Deshalb ist die Argumentation: „Der BGH sagt das aber auch“ nicht so zwingend.
Allerdings hat der BGH bei seinem Urteil teleologischen Erwägungen weiten Raum eingeräumt. Diese deuten tatsächlich darauf hin, dass auch GbR natürliche Personen im Sinne des § 13 BGB sein können.
Ferner ist zu beachten, dass die Begriffe „Verbraucher“ und „Unternehmer“ europarechtlich vorgeprägt und damit europarechtskonform auszulegen sind. Bestünde die europarechtliche Vorgabe, GbR einzubeziehen, wäre dies ein schlagendes Argument.

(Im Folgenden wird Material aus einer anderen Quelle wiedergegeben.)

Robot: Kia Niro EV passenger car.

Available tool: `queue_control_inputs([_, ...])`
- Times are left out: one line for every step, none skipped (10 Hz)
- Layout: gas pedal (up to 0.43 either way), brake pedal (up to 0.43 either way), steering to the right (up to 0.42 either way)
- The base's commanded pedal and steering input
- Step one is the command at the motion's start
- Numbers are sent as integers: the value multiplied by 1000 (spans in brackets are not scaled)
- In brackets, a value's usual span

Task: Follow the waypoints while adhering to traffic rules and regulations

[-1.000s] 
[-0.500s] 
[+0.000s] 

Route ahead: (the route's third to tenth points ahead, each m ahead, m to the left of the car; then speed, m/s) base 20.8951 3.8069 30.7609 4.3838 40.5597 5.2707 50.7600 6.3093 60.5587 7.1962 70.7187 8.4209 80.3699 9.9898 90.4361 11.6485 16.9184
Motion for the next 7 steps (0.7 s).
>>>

Es ist jedoch unklar, ob die Verbraucherschutzrichtlinien auch die Einbeziehung von GbR erfordern (dafür z.B. BeckOK/Schmidt-Räntsch, § 13 BGB Rn. 6). Der EuGH ist jedoch wohl (NJW 2002, 205) eher zurückhaltend:
„Der Begriff Verbraucher, wie er in Artikel 2 lit. b Richtlinie 93/13/EWG des Rates vom 5. 4. 1993 über missbräuchliche Klauseln in Verbraucherverträgen definiert wird, ist dahin auszulegen, dass er sich ausschließlich auf natürliche Personen bezieht.“
Deshalb würde ich persönlich die Ansicht vertreten, dass das Europarecht keine Einbeziehung von GbR gebietet. Auf dieser Basis führt dann die „neue“ Systematik der §§ 13f. BGB dazu, dass Personengesellschaften keine natürlichen Personen sind.